Life can be excruciating. Crushing, in fact. The sheer magnitude of our worries can press down on our heads until we unknowingly descend into a pit of despair one inch at a time. Something so horrible can happen that we conclude we’ll never be okay again.
But if we’re willing to let truth speak louder than our feelings, and long enough that our feelings finally agree, we can be far more than okay. We can be delivered. The Bible teaches that there are no lost causes. There are no permanent pit-dwellers except those who refuse to leave.
Have you wanted to get out of a pit? And out of the cycle that draws you back into it?
You can opt for God. Pitching every other plan, every other deliverer, you can opt for God. Not just for His help, but also for His entire person! The whole of God. You can opt for the Father who reigns as King over every intricate detail in the universe and can micromanage a complicated life like yours and mine. He could halt the sun in the noon sky if that’s what your victory would take.
You can opt for the Son who paid your debt in full, not just to deliver you from Earth to heaven when you die, but also from pit to pavement while you live. In Him, you have the full rights of sonship or daughtership, including the right to live wildly in victory.
You can opt for the Holy Spirit who first hovered over the Genesis waters and brought order out of chaos. The One who enables a people bereft of holiness to be holy by His very presence within them.
The beautiful thing about opting for God is that you are opting for everything He brings. Because He is infinite, you will never reach the end of all He offers of Himself.
Here’s the deal: God wants everything you’ve got. God will be your complete deliverer or nothing at all. That’s the one rule of divine rescue. He may use any number of people in your life to come alongside and encourage as part of His process. But He alone must deliver you … or you will never be free.
Every one of us who authentically calls Jesus Lord has the right and power to be victorious. But we need lasting answers that don’t just target our behaviors. We need answers that tap the power of heaven and change the thoughts and feelings that drive those behaviors.
I believe the Bible proposes three steps to get out of the pit, and each one of these involves your mouth. Repeat these steps over and over. If you let them, they will be life to you.
1. Cry Out
The process begins with a very specific action described in Psalm 40:1-2: “I waited patiently for the Lord; He turned to me and heard my cry. He lifted me out of the slimy pit, out of the mud and the mire; He set my feet on a rock and gave me a firm place to stand” (NIV).
In this passage, the pit-dweller’s deliverance began with a cry. I’m not talking about tears. Weeping may accompany this cry; but tears alone mean little. We can cry our eyes out over the pain of our situation and still refuse to change.

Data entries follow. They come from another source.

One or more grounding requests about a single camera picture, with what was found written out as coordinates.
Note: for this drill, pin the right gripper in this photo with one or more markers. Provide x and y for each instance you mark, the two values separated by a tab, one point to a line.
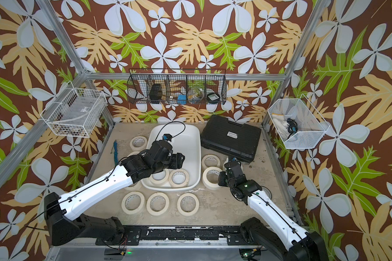
220	180

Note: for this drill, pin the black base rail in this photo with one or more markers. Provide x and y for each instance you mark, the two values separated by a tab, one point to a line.
138	235

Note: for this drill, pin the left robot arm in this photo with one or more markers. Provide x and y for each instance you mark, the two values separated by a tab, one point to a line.
65	214

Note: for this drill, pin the white plastic storage box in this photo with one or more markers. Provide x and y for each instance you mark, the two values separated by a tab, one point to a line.
186	140

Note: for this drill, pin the black plastic tool case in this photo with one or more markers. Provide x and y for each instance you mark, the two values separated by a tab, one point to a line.
235	140

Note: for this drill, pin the black box in basket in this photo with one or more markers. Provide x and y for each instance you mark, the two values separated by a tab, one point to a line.
155	93

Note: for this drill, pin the blue item in basket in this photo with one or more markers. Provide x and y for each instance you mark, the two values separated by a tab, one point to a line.
181	99

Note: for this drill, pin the white mesh basket right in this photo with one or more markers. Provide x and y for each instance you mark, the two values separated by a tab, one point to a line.
298	123

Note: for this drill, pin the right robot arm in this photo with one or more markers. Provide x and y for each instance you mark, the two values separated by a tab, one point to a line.
287	240

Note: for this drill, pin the masking tape roll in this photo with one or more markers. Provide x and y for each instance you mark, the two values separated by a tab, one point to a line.
138	143
133	203
134	153
158	204
159	179
225	162
188	204
210	160
179	178
134	187
210	178

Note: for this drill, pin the white wire basket left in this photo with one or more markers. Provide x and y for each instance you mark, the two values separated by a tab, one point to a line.
75	112

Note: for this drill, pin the black wire basket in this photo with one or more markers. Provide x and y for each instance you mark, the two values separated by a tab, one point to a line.
201	86

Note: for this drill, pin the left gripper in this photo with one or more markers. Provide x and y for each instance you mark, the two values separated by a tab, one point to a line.
177	162

If you’re like me, sometimes you want Him to bend the rules for you and bless your disobedience or half-heartedness. His refusal to bend to our will may at first seem uncompassionate in light of all we’ve endured, but He’s pushing for the best thing that will ever happen to us.
This cry from the depths aims the petition straight to the throne of God. No random ear will do for this crier. He is aiming at the One who made all things, rules all things and can change all things. The One who says nothing is impossible.
You will be hard pressed to find a more repetitive concept in Scripture than God’s intervention coming as a direct response to someone crying out (see Ps. 72:12; 106:44-45; 9:9, 12; 116:1-2; 3:4). But why does the process start with our cry if God knows what we need before we ask Him?
God is sovereign and has His own reasons for responding in the ways He does. But from what I can tell about Him, I think He usually waits for us to cry out so He can remove all doubt about who came to our rescue. If we never cried out, we’d likely chalk our deliverance up to circumstantial happenstance or saccharine philosophies such as “things have a way of working out, don’t they?”
Things don’t just work out. God works them out.
Further, God sees great advantage in awaiting our cry because He is unequivocally driven by relationship. God will forever be more interested in you knowing your deliverer than knowing your deliverance. The King of all creation wants to reveal Himself to you.